AVAILABLE RECORDS START

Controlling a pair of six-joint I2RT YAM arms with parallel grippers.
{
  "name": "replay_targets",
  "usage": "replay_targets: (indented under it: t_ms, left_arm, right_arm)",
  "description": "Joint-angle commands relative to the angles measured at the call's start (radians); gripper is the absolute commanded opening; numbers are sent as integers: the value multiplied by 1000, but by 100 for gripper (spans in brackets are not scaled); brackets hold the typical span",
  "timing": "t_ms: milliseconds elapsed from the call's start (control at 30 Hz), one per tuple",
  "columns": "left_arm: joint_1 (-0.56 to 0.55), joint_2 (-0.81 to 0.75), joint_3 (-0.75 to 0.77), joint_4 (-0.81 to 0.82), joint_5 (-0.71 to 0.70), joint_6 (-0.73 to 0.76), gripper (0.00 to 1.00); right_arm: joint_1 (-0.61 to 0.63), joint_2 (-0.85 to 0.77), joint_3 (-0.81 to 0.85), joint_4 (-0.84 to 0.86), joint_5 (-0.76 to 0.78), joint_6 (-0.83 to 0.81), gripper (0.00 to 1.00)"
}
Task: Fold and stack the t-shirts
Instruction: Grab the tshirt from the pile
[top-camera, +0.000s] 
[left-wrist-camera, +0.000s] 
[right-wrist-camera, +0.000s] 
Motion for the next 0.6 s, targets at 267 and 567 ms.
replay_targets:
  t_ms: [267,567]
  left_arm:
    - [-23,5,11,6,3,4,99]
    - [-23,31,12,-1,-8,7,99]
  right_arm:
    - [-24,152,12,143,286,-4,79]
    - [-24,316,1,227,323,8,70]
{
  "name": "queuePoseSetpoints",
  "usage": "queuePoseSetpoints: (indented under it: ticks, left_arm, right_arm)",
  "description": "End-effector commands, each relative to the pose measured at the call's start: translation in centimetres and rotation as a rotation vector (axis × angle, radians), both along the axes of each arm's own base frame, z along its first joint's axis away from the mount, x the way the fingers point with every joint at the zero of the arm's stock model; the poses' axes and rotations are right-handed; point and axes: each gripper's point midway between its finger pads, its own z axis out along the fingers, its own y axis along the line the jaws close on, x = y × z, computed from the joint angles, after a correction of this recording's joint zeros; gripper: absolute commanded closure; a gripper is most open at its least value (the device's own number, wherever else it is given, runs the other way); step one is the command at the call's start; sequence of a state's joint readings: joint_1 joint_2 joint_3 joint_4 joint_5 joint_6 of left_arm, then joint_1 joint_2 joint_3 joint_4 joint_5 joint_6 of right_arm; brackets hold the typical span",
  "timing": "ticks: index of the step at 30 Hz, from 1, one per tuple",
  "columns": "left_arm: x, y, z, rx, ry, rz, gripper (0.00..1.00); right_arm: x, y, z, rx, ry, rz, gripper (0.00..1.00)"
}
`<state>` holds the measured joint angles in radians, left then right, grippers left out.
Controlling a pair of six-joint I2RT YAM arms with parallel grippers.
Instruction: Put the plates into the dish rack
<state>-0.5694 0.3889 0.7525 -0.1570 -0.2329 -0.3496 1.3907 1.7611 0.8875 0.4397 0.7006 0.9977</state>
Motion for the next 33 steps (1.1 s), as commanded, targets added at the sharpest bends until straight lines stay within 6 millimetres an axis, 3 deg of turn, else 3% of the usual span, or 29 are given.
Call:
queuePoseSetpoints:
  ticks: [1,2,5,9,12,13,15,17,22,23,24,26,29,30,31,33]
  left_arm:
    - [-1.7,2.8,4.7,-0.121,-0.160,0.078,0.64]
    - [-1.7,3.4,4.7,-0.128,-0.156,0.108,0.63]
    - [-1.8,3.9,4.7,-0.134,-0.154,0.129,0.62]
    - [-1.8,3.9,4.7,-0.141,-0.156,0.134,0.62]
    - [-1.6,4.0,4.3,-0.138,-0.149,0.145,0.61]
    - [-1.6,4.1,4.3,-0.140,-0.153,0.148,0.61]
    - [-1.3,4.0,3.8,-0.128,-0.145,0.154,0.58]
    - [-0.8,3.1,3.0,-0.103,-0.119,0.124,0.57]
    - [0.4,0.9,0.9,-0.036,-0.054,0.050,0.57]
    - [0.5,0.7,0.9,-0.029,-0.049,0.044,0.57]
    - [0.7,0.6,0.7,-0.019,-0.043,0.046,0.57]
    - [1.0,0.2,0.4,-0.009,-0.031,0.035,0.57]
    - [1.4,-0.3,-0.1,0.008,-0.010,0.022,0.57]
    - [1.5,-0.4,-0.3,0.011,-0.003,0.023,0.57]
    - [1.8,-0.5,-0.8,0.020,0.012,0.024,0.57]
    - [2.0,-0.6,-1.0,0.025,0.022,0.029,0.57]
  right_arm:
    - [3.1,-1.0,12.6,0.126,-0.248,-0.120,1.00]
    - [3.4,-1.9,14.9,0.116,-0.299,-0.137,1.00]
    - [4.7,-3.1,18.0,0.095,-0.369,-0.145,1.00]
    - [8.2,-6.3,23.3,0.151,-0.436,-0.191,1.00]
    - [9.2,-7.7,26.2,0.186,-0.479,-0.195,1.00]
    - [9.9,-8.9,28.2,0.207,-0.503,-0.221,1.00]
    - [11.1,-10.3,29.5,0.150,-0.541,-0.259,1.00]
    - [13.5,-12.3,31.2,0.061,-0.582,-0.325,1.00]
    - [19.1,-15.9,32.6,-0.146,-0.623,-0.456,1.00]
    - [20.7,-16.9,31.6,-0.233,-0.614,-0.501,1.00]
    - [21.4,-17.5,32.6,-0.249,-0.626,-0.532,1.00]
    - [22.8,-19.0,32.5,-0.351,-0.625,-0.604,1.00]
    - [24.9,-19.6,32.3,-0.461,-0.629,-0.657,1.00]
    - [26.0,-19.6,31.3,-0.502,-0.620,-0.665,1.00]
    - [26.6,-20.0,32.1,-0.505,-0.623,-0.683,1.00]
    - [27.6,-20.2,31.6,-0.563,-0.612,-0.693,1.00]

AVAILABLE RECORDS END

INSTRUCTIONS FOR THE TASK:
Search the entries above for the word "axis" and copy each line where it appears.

WRITTEN ANSWER:
  "description": "End-effector commands, each relative to the pose measured at the call's start: translation in centimetres and rotation as a rotation vector (axis × angle, radians), both along the axes of each arm's own base frame, z along its first joint's axis away from the mount, x the way the fingers point with every joint at the zero of the arm's stock model; the poses' axes and rotations are right-handed; point and axes: each gripper's point midway between its finger pads, its own z axis out along the fingers, its own y axis along the line the jaws close on, x = y × z, computed from the joint angles, after a correction of this recording's joint zeros; gripper: absolute commanded closure; a gripper is most open at its least value (the device's own number, wherever else it is given, runs the other way); step one is the command at the call's start; sequence of a state's joint readings: joint_1 joint_2 joint_3 joint_4 joint_5 joint_6 of left_arm, then joint_1 joint_2 joint_3 joint_4 joint_5 joint_6 of right_arm; brackets hold the typical span",
Motion for the next 33 steps (1.1 s), as commanded, targets added at the sharpest bends until straight lines stay within 6 millimetres an axis, 3 deg of turn, else 3% of the usual span, or 29 are given.

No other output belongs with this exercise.